Search the listing below for the string "segment" and show each line that contains it.
:::::
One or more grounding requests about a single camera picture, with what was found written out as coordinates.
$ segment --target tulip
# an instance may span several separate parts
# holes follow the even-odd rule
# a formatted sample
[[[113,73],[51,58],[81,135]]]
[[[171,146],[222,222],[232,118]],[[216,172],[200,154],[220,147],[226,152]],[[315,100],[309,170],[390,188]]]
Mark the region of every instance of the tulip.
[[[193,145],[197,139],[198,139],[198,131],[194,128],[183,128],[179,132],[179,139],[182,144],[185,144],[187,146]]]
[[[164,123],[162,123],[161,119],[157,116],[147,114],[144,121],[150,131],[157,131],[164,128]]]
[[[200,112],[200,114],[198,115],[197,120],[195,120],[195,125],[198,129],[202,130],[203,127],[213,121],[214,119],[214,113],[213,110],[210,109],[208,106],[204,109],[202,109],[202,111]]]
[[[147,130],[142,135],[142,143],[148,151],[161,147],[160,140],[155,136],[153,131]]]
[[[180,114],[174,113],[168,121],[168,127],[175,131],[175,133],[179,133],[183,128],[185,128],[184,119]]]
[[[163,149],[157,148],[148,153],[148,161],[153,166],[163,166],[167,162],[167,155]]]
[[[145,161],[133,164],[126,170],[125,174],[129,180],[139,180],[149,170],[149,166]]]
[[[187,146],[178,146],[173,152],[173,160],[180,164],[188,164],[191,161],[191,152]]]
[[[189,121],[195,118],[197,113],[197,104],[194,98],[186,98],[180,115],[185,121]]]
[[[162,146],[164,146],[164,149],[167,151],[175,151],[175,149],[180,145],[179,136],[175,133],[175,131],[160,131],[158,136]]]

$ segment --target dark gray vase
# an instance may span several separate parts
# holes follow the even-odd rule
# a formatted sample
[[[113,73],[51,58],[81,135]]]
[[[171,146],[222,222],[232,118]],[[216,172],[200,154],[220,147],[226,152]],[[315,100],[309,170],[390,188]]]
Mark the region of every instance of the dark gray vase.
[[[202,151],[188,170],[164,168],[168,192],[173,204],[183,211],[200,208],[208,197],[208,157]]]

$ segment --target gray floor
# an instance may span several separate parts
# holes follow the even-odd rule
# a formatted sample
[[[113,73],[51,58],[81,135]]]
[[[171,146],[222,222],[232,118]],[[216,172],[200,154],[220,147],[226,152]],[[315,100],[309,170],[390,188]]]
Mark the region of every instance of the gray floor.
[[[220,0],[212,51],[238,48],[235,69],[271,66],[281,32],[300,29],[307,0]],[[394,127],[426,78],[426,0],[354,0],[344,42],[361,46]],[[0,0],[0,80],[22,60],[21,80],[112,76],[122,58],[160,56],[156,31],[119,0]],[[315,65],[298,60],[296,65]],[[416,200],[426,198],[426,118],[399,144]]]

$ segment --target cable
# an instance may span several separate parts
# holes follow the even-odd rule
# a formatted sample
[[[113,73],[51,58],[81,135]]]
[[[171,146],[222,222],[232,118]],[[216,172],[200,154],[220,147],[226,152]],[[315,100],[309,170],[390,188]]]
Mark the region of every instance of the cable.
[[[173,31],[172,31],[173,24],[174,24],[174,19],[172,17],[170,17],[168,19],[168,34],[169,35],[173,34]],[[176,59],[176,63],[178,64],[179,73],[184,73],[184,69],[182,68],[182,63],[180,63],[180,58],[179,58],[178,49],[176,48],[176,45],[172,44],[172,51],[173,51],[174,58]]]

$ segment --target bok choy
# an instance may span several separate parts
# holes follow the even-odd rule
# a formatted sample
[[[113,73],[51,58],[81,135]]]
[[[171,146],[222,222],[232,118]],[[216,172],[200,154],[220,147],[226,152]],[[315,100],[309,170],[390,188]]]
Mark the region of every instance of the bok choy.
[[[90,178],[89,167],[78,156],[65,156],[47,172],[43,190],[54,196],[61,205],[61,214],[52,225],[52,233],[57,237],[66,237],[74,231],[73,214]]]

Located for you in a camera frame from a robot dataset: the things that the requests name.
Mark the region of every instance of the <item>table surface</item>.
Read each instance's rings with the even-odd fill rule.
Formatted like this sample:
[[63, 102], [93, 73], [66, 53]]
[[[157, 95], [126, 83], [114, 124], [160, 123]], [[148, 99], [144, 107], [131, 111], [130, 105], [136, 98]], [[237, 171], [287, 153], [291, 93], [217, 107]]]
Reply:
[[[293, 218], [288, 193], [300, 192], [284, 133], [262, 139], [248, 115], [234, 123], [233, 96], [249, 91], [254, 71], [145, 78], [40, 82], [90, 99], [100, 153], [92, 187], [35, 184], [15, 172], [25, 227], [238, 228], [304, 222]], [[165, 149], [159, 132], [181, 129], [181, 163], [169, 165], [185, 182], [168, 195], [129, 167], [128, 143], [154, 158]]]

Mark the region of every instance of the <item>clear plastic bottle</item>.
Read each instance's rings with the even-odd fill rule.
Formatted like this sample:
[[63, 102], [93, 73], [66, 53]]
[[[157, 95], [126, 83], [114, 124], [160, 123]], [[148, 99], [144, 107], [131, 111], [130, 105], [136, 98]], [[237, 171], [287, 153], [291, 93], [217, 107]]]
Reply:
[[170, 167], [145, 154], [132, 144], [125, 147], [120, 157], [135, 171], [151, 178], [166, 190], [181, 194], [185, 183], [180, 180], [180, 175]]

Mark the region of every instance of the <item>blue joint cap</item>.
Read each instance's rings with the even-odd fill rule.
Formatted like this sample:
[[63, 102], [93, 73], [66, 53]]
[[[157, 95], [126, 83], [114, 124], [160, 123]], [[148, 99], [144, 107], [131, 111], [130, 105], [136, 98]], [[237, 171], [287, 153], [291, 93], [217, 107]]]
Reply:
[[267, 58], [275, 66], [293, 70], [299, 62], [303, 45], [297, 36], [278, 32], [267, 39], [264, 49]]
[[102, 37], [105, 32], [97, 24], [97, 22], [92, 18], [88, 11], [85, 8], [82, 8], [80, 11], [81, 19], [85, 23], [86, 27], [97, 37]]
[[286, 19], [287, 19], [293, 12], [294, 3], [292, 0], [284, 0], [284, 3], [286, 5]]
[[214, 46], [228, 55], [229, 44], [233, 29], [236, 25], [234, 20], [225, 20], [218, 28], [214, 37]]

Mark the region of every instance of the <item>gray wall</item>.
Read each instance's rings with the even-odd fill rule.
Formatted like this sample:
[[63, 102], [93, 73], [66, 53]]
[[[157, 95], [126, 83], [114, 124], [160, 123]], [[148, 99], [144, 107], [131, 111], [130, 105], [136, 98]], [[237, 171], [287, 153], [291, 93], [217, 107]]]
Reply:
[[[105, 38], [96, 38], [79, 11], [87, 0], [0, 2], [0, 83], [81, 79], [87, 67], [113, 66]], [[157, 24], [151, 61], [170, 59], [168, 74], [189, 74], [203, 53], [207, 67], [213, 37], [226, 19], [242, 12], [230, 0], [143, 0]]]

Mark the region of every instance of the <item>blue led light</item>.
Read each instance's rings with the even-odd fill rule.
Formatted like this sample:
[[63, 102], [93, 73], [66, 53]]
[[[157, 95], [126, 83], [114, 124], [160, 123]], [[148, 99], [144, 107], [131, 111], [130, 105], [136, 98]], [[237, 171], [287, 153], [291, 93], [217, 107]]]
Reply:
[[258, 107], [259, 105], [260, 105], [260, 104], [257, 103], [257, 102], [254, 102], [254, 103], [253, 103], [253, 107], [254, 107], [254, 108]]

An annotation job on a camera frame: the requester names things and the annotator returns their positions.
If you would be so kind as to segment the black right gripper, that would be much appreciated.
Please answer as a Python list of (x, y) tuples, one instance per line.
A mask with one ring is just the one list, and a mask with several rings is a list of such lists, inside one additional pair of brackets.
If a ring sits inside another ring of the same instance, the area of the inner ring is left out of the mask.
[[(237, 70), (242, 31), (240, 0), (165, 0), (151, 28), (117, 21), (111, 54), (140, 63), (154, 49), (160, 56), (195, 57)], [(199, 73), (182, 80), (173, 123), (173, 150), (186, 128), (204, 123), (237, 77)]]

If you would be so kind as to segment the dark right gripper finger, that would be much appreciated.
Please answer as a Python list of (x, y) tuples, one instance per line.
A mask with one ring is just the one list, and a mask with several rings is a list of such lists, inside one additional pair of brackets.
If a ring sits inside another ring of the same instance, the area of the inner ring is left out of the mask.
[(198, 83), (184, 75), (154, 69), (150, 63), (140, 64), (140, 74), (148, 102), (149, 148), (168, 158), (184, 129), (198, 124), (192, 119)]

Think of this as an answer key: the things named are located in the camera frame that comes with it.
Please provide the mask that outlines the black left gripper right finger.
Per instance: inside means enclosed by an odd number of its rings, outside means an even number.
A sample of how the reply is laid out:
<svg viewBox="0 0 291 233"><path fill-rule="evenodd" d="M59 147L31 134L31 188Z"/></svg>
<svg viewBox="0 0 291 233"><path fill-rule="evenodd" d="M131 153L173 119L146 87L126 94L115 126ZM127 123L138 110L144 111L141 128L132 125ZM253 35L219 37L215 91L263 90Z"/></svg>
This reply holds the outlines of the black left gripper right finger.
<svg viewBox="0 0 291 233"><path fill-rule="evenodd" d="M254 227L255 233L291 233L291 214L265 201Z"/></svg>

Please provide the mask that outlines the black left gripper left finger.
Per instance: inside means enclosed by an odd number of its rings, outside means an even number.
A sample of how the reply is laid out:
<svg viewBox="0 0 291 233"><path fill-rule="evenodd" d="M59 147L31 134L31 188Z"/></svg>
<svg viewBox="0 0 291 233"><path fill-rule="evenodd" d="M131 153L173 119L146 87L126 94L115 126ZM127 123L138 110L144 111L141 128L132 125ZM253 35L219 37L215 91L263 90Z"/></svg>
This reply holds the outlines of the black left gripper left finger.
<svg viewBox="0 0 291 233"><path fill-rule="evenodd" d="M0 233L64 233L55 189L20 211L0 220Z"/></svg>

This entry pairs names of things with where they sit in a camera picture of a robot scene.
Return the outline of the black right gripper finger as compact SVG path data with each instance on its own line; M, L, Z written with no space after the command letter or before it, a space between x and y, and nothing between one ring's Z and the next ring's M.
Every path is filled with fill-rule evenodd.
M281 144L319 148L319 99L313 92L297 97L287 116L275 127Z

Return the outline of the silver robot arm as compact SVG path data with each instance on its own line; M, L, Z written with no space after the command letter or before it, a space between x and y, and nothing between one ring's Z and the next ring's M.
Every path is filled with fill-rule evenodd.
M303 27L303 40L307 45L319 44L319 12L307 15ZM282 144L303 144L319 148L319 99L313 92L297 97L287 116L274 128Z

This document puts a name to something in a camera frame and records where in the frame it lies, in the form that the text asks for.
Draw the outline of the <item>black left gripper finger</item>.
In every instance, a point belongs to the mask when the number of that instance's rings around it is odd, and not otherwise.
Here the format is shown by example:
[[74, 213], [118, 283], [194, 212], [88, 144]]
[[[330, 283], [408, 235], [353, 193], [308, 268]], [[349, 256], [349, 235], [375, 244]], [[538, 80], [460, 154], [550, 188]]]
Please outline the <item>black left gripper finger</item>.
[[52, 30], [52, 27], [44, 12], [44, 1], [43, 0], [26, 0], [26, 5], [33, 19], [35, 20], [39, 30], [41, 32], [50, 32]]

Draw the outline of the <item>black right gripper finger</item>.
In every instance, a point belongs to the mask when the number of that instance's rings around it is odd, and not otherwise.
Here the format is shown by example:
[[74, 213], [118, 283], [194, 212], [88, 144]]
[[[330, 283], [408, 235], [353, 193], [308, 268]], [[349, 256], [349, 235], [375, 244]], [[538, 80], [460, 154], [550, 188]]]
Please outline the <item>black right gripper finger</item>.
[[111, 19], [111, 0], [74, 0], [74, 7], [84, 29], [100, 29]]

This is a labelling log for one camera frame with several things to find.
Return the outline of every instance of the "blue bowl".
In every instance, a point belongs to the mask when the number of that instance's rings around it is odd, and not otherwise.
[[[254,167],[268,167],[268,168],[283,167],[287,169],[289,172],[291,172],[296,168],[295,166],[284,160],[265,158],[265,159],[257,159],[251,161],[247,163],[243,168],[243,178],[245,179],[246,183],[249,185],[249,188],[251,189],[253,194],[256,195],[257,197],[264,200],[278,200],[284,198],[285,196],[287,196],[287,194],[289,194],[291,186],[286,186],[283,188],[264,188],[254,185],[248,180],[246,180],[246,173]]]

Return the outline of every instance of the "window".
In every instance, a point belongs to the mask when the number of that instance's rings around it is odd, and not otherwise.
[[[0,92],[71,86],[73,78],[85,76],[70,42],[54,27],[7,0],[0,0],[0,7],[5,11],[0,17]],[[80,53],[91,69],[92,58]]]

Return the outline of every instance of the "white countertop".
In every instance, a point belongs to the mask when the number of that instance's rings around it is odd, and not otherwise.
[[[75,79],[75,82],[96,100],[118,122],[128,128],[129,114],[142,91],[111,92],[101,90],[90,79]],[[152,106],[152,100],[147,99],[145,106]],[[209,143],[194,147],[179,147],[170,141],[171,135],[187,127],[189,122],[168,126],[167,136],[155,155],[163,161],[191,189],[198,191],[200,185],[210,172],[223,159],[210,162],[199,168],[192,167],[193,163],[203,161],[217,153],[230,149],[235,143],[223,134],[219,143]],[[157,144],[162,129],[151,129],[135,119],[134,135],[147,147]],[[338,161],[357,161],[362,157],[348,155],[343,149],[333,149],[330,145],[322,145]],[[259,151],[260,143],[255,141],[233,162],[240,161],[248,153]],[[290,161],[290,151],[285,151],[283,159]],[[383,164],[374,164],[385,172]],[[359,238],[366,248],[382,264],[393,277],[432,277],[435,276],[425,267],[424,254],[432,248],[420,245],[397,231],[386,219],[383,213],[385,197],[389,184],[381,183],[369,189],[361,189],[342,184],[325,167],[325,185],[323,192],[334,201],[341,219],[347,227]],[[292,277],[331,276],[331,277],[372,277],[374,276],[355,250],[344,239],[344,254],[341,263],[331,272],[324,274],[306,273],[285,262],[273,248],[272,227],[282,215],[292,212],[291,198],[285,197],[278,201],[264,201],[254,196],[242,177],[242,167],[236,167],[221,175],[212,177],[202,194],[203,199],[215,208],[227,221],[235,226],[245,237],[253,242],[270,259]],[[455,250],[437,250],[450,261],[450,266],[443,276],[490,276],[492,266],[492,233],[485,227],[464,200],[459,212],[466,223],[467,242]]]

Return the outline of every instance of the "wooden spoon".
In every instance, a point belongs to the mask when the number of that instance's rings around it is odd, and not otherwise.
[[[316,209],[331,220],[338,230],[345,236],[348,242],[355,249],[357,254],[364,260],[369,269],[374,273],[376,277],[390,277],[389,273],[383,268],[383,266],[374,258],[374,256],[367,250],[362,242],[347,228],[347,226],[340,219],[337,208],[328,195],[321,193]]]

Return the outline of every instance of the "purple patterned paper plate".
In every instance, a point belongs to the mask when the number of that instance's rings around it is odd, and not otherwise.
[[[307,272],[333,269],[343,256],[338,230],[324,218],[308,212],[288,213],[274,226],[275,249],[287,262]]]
:::::
_Exercise response_
$ segment --target tulip
$ segment --target dark gray vase
$ segment --target gray floor
$ segment --target cable
$ segment --target bok choy
If you would be so kind as to segment the black right gripper, that would be much appreciated.
If you would be so kind as to segment the dark right gripper finger, that would be much appreciated.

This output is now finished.